To address these questions, we used both confocal imaging and super resolution fluorescence imaging of the actin structure in cells grown in 3D in small colonies. Confocal imaging was used to characterize the 3D shape of the cytoskeleton in ESC colonies grown under different culture conditions. Confocal imaging gives information on the morphology of individual cells in the 3D cluster as well as the overall distribution of actin in the cell, while it has a relatively good penetration depth in the axial direction, however, the optical resolution restricts it from being able to resolve the detailed structure of the dense network of filaments. To overcome this limitation and to examine the nanoscale structure of subcellular actin filaments, we implemented stochastic optical reconstruction microscopy (STORM) (Fig. 1D and Fig. S1), using the stochastic blinking of fluorophores linked to actin and individually detecting and localizing these molecules with nanoscale precision, thus mapping out the structure actin network (16-19).

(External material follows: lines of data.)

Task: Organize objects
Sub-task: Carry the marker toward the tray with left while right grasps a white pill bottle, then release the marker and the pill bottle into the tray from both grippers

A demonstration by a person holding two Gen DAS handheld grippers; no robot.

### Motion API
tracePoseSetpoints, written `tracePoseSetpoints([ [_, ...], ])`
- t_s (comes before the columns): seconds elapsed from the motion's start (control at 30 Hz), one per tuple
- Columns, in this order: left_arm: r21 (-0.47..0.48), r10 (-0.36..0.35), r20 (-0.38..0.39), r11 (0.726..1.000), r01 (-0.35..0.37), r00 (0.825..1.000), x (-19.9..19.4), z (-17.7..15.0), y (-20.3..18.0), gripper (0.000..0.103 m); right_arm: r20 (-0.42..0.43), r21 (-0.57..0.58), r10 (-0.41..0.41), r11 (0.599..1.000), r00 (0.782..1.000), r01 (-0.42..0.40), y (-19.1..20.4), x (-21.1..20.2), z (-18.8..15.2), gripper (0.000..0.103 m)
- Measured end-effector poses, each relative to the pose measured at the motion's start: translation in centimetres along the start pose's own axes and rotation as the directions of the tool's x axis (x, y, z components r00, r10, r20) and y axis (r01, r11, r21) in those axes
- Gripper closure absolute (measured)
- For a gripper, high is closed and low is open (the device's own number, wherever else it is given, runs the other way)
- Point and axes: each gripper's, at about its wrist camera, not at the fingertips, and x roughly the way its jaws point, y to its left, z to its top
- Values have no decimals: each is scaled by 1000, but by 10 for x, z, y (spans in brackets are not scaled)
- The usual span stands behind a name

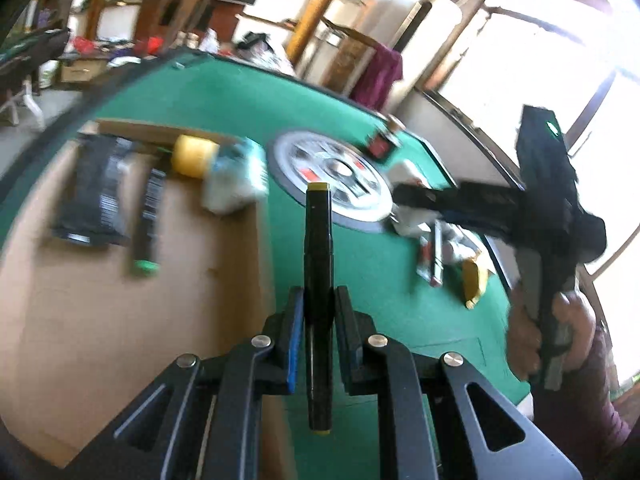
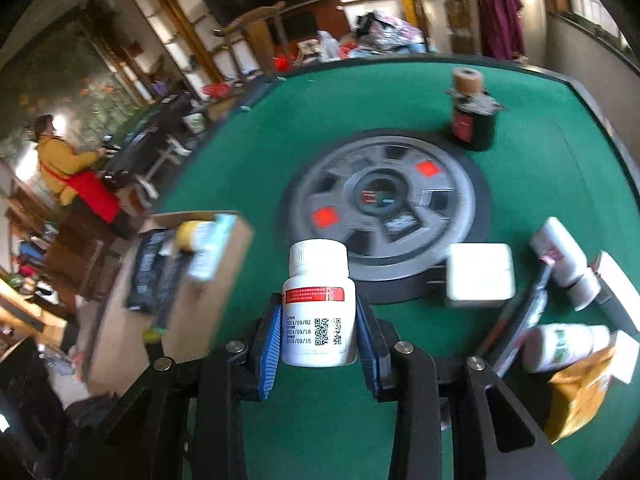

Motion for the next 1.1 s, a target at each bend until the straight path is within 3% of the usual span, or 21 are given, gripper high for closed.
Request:
tracePoseSetpoints([
  [0.13, -43, 40, -2, 998, -40, 999, -15, 13, 32, 85, -16, -21, 95, 995, 995, -95, 36, 1, -4, 65],
  [0.23, -31, 124, -2, 992, -124, 992, -18, 21, 52, 88, -53, -30, 155, 987, 987, -156, 63, 17, -8, 65],
  [0.33, -78, 123, -44, 989, -126, 991, -10, 27, 80, 92, -99, -42, 189, 980, 977, -193, 89, 41, -13, 65],
  [0.5, -121, 137, -107, 981, -150, 985, 15, 33, 108, 93, -173, -68, 178, 979, 969, -192, 122, 85, -23, 65],
  [0.67, -154, 117, -107, 979, -133, 987, 20, 30, 116, 93, -188, -131, 109, 982, 976, -135, 145, 110, -26, 65],
  [0.73, -163, 103, -103, 979, -119, 989, 19, 28, 118, 87, -190, -154, 81, 982, 978, -111, 151, 117, -25, 65],
  [0.8, -182, 87, -95, 978, -104, 992, 14, 25, 121, 57, -188, -176, 52, 981, 981, -86, 155, 123, -23, 65],
  [0.87, -189, 84, -76, 977, -97, 994, 8, 23, 122, 45, -184, -201, 20, 978, 983, -57, 158, 129, -23, 65],
  [0.93, -182, 96, -56, 978, -104, 994, 1, 23, 120, 40, -176, -211, -3, 977, 984, -35, 159, 131, -22, 64],
  [1.0, -176, 118, -31, 977, -121, 993, -8, 21, 118, 29, -156, -207, -3, 978, 988, -29, 156, 127, -19, 63],
  [1.1, -160, 141, -15, 977, -142, 990, -13, 19, 110, 25, -116, -191, 15, 981, 993, -37, 150, 110, -15, 53],
])
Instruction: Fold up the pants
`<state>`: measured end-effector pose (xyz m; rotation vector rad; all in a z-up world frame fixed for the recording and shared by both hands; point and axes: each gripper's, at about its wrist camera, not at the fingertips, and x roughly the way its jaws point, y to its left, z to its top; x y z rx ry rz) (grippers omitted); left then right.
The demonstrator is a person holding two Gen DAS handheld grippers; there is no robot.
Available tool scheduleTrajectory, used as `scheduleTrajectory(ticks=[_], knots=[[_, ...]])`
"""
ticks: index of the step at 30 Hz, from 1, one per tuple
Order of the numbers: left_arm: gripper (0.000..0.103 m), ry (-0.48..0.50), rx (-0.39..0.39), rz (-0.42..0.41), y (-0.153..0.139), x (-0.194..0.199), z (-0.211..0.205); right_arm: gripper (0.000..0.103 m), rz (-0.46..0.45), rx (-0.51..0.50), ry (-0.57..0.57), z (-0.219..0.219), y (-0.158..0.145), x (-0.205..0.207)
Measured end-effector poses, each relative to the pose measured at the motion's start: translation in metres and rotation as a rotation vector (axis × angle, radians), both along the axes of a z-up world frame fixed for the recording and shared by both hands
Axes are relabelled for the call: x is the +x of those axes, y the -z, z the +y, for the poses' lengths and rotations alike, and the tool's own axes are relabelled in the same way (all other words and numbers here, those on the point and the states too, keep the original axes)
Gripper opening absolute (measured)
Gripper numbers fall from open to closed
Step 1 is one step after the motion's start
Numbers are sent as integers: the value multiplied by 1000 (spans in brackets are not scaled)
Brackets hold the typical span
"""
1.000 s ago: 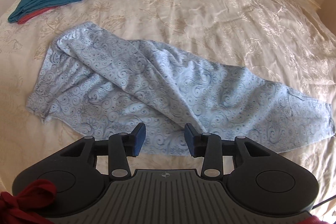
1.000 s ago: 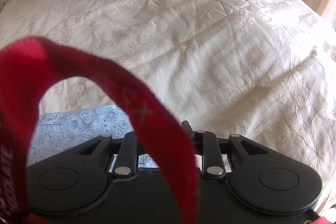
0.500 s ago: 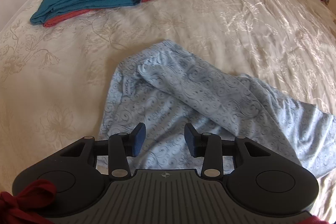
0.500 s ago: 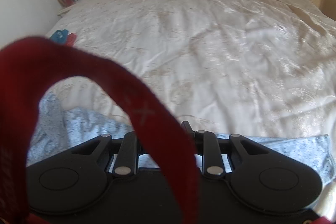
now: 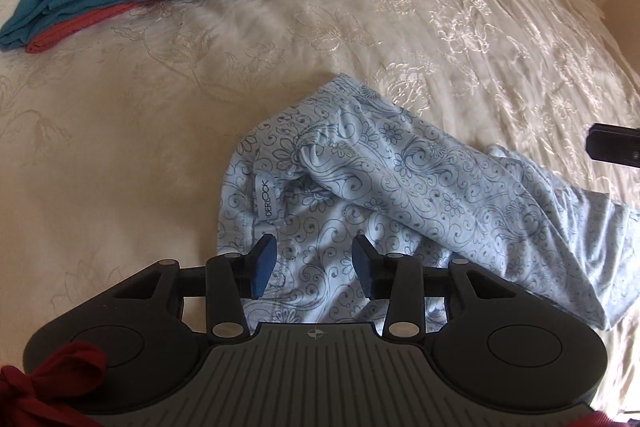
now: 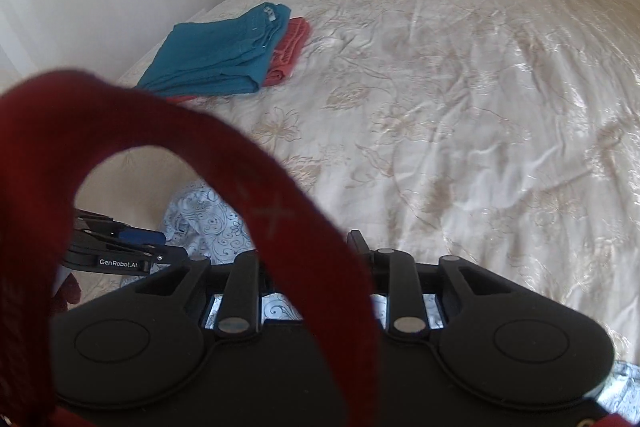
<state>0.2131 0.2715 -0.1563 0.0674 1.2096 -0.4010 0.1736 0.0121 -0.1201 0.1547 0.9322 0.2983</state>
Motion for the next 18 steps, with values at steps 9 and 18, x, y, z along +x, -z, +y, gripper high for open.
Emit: scheduleTrajectory(ticks=[9,18], knots=[[40,-81,-20,13,11,18,17,38,42,-2,-94,34,16,33],[40,-53,-38,60,15,16,20,38,85,0,-103,41,28,45]])
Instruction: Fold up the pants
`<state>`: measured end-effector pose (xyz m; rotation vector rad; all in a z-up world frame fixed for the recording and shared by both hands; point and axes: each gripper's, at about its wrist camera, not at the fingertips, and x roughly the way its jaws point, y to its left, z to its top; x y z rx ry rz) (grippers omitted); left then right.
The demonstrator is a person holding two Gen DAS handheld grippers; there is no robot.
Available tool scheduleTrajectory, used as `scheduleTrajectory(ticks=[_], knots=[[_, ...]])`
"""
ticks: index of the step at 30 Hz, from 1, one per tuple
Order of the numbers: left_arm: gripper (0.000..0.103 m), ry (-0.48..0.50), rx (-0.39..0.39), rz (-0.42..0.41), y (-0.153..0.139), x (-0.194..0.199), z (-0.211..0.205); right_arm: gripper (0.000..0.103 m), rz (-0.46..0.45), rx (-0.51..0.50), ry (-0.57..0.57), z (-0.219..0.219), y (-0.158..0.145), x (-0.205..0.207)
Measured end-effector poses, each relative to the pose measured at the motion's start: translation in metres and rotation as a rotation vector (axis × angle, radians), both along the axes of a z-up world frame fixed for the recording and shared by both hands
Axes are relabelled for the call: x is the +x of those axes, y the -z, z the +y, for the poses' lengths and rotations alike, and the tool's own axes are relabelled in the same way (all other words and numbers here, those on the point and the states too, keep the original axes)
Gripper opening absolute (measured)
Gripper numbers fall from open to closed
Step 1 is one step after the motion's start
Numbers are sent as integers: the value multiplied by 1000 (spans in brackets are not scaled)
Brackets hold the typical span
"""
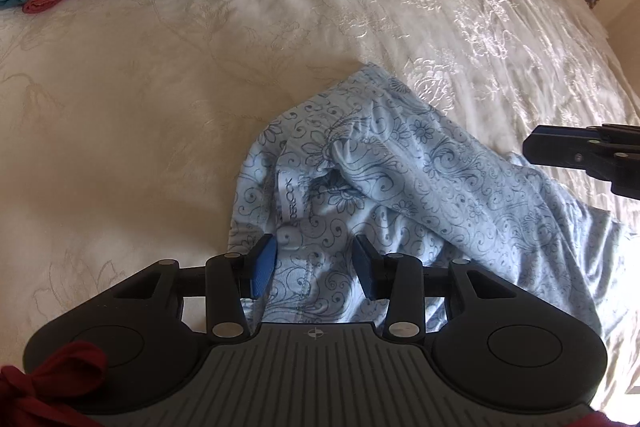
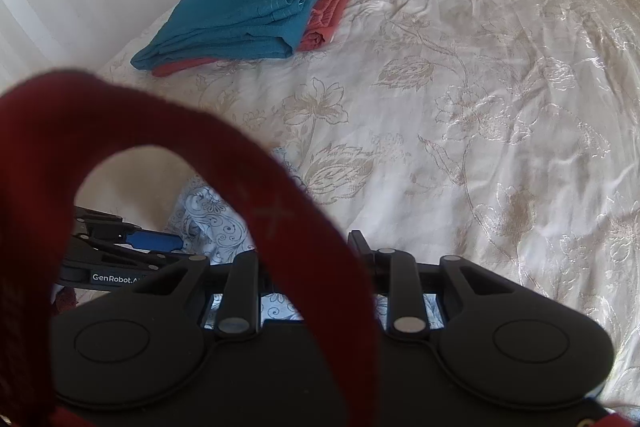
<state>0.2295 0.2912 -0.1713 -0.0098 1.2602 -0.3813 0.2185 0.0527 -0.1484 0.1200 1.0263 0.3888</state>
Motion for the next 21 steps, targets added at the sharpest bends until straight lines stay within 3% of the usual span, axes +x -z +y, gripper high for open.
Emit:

To correlate the observed changes in cytoskeletal architecture with the micro-rheological properties of the individual cells, we probed the viscoelastic properties of live cells with sub-cellular resolution by optical trapping endogenously occurring lipid granules inside the cells. This method allows for precise quantification of the viscoelastic properties of the cytoplasm at the sub-cellular level (20).
MATERIALS AND METHODS
Cell culture
E14Ju mouse embryonic stem cells (ESCs) were maintained in either full stem cell media with serum and LIF (Serum/LIF) or serum-free 2i/LIF media (2i), for no more than 25 passages, and were regularly tested for mycoplasma.
Serum/LIF medium consisted of GMEM (Sigma-Aldrich) supplemented with 10% Fetal Bovine Serum (FBS), 2 mM L-Glutamine, 1 mM Sodium Pyruvate, 0.1 mM 2-mercaptoethanol, 0.1 mM Non-Essential Amino Acids, and 1000 units/mL LIF (DanStem, Copenhagen, Denmark).
2i medium consisted of a 1:1 mix of DMEM F/12 (Gibco) and Neurobasal Medium (Gibco), supplemented with N2, B27, 100 μM 2-mercaptoethanol (Sigma-Aldrich), 1000 units/mL LIF (DanStem), 3 μM Chir99021 (Sigma-Aldrich), 1 μM PD0325901 (Sigma-Aldrich).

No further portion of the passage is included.